IN11A-3603:
Low Cost Missions Operations on NASA Deep Space Missions

Monday, 15 December 2014
Robin J Barnes, David J Kusnierkiewicz, Alice Bowman, Ray Harvey, Dan Ossing and John Eichstedt, JHU/APL, Laurel, MD, United States
Abstract:
The ability to lower mission operations costs on any long duration mission depends on a number of factors; the opportunities for science, the flight trajectory, and the cruise phase environment, among others. Many deep space missions employ long cruises to their final destination with minimal science activities along the way; others may perform science observations on a near-continuous basis. This paper discusses approaches employed by two NASA missions implemented by the Johns Hopkins University Applied Physics Laboratory (JHU/APL) to minimize mission operations costs without compromising mission success: the New Horizons mission to Pluto, and the Solar Terrestrial Relations Observatories (STEREO).

The New Horizons spacecraft launched in January 2006 for an encounter with the Pluto system.The spacecraft trajectory required no deterministic on-board delta-V, and so the mission ops team then settled in for the rest of its 9.5-year cruise. The spacecraft has spent much of its cruise phase in a “hibernation” mode, which has enabled the spacecraft to be maintained with a small operations team, and minimized the contact time required from the NASA Deep Space Network.

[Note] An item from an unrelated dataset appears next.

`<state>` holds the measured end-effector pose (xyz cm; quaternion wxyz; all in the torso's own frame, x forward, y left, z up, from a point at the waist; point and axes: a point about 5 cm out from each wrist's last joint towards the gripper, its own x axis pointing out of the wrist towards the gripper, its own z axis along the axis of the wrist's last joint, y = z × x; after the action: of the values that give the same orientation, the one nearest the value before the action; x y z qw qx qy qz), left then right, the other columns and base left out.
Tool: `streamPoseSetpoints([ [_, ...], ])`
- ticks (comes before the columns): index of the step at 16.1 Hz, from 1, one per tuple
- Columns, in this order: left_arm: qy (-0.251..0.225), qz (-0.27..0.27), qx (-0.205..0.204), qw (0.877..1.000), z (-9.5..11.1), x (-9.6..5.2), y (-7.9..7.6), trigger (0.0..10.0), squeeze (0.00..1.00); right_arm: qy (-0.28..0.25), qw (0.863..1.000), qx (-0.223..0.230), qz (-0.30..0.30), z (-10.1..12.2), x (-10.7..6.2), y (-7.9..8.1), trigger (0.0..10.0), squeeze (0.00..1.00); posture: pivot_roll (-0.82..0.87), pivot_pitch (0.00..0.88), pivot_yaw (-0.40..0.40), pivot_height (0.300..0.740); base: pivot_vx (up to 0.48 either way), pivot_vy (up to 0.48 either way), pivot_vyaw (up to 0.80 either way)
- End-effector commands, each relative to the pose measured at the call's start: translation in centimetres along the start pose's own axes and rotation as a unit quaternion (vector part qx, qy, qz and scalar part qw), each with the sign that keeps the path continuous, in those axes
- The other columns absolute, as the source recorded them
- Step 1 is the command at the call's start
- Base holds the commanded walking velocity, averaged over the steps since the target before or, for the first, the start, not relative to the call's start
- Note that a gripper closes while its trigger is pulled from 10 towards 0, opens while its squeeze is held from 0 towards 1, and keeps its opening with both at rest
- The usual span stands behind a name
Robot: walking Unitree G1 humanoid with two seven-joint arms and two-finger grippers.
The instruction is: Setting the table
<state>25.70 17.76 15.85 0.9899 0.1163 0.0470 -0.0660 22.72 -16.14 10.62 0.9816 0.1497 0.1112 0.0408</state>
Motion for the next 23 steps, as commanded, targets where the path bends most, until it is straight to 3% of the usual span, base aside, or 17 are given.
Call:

The STEREO mission is comprised of two three-axis stabilized sun-staring spacecraft in heliocentric orbit at a distance of 1 AU from the sun. The spacecraft were launched in October 2006. The STEREO instruments operate in a “decoupled” mode from the spacecraft, and from each other.

Since STEREO operations are largely routine, unattended ground station contact operations were implemented early in the mission. Commands flow from the MOC to be uplinked, and the data recorded on-board is downlinked and relayed back to the MOC. Tools run in the MOC to assess the health and performance of ground system components. Alerts are generated and personnel are notified of any problems. Spacecraft telemetry is similarly monitored and alarmed, thus ensuring safe, reliable, low cost operations.